= Editura Militară =

Romanian publishing house

Editura Militară (Military Publishing House) is a publishing house based in Bucharest, Romania. It was founded as a state-run company during the communist period on 27 December 1950.
The Military Publishing House is a registered trademark of the Ministry of National Defense and it is recognized by the National Council for Scientific Research in Higher Education (CNCSIS 010 code).

Founded in 1950, the Military Publishing House began its activities by publishing works in the field of political doctrine, military art and science, history and memoirs, all necessary for military personnel training – for the needed alignment with the existing trends in military training and education, in defense strategies and technology – and for nurturing the patriotic spirit.

Throughout its existence, the Military Publishing House faced the hard times which have marked the history of postwar Romania, trying to cope with the hardship of a highly authoritarian system. Therefore, on more than one occasion, it had no choice but to publish works expressing the ideology of the time. Often enough the Military Publishing House succeeded in breaking the barriers imposed by the political factor: by thematic diversification; by publishing prestigious authors and being true to the scientific truth; by promoting various literary works in which the underlying aesthetic principle was pre-eminent. In a censorship-ruled world, the Military Publishing House gained a good reputation in the cultural field, and succeeded in publishing works which many other publishers couldn't.

The collections published by the Military Publishing House, as well as the stand-alone works, have embraced various thematic areas, from strategy, operational art and tactics, to history, war memories, military technology or medical work specific to the armed confrontations, international humanitarian law, fiction – historical novel, adventure novel, poetry, etc. The public greatly appreciated some of the publishing house's series and collections, such as "Pages of military history of the Romanian people", "Memories of war", "The small library of military science" and "The small tactical library", "Sphinx" and others.

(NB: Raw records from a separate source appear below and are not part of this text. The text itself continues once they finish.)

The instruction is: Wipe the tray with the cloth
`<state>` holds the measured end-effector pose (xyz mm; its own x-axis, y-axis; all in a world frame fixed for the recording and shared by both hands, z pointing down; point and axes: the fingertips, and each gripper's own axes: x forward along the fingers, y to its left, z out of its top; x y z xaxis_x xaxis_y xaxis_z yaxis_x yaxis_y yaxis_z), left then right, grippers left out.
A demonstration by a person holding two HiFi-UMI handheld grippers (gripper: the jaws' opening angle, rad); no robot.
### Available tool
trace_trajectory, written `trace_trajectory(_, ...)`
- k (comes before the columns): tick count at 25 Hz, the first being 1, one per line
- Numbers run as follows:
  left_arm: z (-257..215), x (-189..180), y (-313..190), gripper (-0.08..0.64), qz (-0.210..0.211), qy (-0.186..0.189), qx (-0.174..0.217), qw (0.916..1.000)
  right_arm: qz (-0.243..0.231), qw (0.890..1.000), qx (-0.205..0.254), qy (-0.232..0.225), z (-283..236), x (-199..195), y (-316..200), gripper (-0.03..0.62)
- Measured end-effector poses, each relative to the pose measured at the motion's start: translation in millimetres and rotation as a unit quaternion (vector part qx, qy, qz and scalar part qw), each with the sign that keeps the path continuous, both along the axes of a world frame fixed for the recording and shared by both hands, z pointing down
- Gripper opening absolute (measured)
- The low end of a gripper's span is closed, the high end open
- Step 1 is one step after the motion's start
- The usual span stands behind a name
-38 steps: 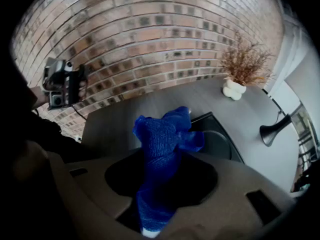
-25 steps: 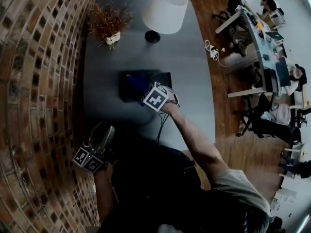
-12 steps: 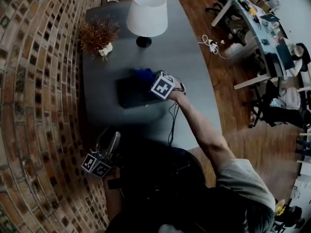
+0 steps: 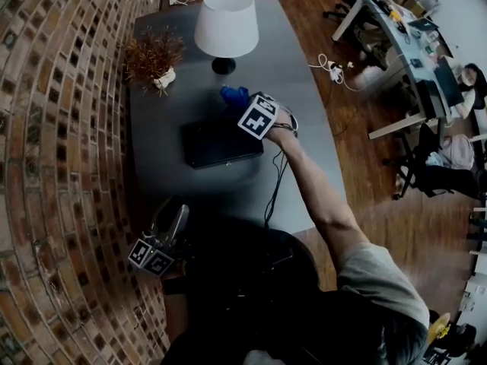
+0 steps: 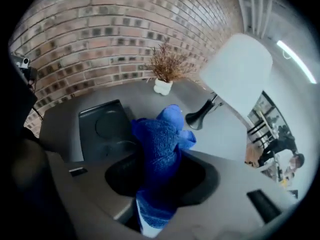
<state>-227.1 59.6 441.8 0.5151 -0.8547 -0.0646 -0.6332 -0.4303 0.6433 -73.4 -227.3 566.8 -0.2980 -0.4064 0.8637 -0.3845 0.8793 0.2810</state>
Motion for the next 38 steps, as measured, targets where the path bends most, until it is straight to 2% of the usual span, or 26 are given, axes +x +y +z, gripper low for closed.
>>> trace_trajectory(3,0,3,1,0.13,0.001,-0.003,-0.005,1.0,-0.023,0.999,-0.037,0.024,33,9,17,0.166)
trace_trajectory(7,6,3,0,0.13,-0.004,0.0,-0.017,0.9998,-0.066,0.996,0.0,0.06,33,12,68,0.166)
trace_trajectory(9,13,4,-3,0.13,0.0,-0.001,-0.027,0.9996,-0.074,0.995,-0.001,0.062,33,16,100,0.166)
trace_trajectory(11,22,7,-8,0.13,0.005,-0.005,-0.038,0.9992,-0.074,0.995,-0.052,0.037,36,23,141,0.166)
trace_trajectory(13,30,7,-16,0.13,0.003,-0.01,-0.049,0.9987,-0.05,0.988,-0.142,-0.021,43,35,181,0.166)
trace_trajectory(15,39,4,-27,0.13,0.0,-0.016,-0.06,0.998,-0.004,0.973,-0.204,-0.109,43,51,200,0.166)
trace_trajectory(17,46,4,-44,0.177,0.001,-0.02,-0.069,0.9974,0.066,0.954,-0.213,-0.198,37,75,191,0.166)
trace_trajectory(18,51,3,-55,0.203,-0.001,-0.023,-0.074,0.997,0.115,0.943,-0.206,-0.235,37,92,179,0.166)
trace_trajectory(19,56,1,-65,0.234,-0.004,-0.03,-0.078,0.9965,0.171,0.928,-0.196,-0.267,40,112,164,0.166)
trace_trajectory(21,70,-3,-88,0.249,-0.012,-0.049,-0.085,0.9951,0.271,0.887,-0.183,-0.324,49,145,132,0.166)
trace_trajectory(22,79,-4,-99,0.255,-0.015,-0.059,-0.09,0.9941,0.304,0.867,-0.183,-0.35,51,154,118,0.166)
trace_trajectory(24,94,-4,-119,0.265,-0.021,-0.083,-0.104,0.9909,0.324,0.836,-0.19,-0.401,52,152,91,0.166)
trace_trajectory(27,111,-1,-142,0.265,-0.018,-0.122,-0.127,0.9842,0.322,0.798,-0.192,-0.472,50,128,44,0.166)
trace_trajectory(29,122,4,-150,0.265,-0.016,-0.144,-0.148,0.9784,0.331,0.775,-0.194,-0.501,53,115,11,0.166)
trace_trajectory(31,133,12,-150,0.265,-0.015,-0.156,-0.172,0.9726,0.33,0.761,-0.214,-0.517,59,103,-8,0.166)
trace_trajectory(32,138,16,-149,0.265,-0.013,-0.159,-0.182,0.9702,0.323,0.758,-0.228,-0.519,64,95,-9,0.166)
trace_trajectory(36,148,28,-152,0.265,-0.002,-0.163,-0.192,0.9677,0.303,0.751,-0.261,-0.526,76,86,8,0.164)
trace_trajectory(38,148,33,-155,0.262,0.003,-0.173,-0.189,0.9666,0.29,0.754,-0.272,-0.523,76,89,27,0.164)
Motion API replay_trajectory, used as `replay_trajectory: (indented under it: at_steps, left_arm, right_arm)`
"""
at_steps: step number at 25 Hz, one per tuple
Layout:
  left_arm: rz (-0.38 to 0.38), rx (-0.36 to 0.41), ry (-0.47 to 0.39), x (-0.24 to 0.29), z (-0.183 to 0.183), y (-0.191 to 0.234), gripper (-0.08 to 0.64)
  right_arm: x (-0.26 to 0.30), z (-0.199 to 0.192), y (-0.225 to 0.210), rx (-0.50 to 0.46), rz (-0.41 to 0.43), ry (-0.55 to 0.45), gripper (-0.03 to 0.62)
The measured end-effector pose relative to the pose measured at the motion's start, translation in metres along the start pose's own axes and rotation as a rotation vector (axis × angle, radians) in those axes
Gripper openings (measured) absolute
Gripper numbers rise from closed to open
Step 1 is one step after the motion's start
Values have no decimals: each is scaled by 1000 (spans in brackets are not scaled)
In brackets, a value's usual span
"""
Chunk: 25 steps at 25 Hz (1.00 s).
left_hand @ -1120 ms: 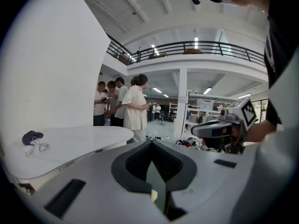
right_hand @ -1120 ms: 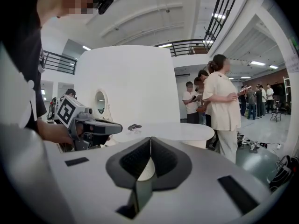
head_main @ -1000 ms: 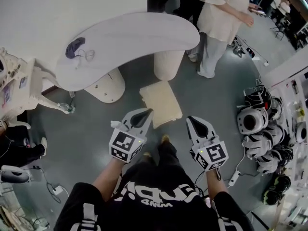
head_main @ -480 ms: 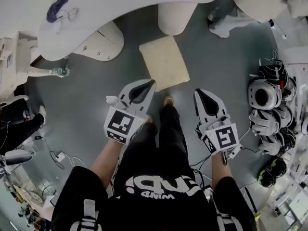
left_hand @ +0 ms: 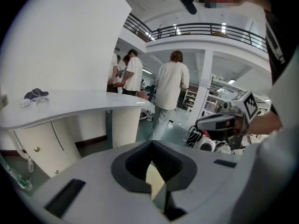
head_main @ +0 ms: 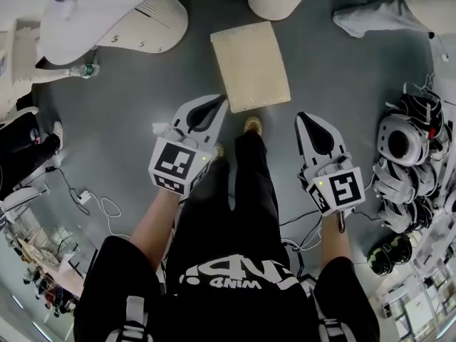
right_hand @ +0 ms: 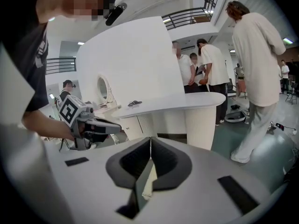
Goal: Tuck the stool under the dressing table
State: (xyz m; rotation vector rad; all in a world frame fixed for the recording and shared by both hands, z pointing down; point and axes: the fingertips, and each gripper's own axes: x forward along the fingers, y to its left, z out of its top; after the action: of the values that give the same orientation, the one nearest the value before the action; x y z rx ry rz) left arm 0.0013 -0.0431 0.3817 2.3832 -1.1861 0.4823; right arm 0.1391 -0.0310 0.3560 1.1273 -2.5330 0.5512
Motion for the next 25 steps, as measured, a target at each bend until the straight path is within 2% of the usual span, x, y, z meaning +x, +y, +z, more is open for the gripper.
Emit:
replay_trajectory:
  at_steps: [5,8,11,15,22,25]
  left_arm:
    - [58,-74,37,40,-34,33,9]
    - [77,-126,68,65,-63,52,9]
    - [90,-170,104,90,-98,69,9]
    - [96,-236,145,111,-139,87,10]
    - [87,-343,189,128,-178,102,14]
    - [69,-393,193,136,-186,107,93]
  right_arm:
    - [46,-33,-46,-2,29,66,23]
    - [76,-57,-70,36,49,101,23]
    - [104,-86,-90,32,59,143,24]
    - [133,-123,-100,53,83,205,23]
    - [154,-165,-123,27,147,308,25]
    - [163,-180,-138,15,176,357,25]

At the end of the 1980s, the Military Publishing House succeeded in publishing over one hundred titles every year, many of which were original works and original scientific studies. It also published translations – not only military or historical literature but also fiction –, highly appreciated by the readers and recognized as what they really were: the only way to remain informed and enjoy a pleasant time while gaining a good level of general culture or a highly specific one.

After the revolution of December 1989, the Military Publishing House aligned its efforts of modernization and reform to those of the whole Romanian Army, necessary for the country's goal of becoming a member of the North-Atlantic Treaty Organization and of the European Union. As a result, the Military Publishing House adapted its programs and projects to the formative and informative requirements of this period of great change.

During this time, The Military Publishing House published works of some important cultural and scientific personalities from Romania, such as Constantin C. Giurescu, Dinu C. Giurescu, Hadrian Daicoviciu, Dan Berindei, Florin Constantiniu, Radu Florescu, Andrei Pippidi, Mihai Retegan, Nicolae Stoicescu, Gheorghe Niculescu, Iuliu Șuteu, Mircea Olteanu, Ioan Nedelcu, Constantin Antip, Valentin Arsenie, Gheorghe Marin, and Ion Șuța, and writers such as Nichita Stănescu, Marin Preda, Marin Sorescu, Petre Sălcudeanu, Mircea Horia Simionescu, Grigore Hagiu, Mircea Nedelciu, Costache Olăreanu, Traian T. Coșovei, and others. Many of the works published here have acquired a well-earned recognition nationally, some being rewarded with prizes of the Romanian Academy.

Many military experts in various fields have published here works which were worthy contributions to the development of military art and science or Romanian military technology, with a major role for their future career: many reached high positions in the military hierarchy or in the military education system.

The translations published by the Military Publishing House enriched the Romanian culture – both military and general – with works by worldwide recognized authors, such as Sun Tzu, Carl von Clausewitz, B. H. Liddell Hart, Gaston Bouthoul, André Fontaine, Jean-Pierre Cathala, Michel Droit, Julian Amery, and Carl Gustaf Emil Mannerheim.

The Military Publishing House now follows the path of redefining itself and achieving a higher versatility in shaping its editorial projects, in close consonance with the information needs of the military personnel and of the general public, with regard to the contemporary military phenomenon – thus becoming an authentic image vector for the military institution, for meeting the technical and conceptual challenges of this new millennium.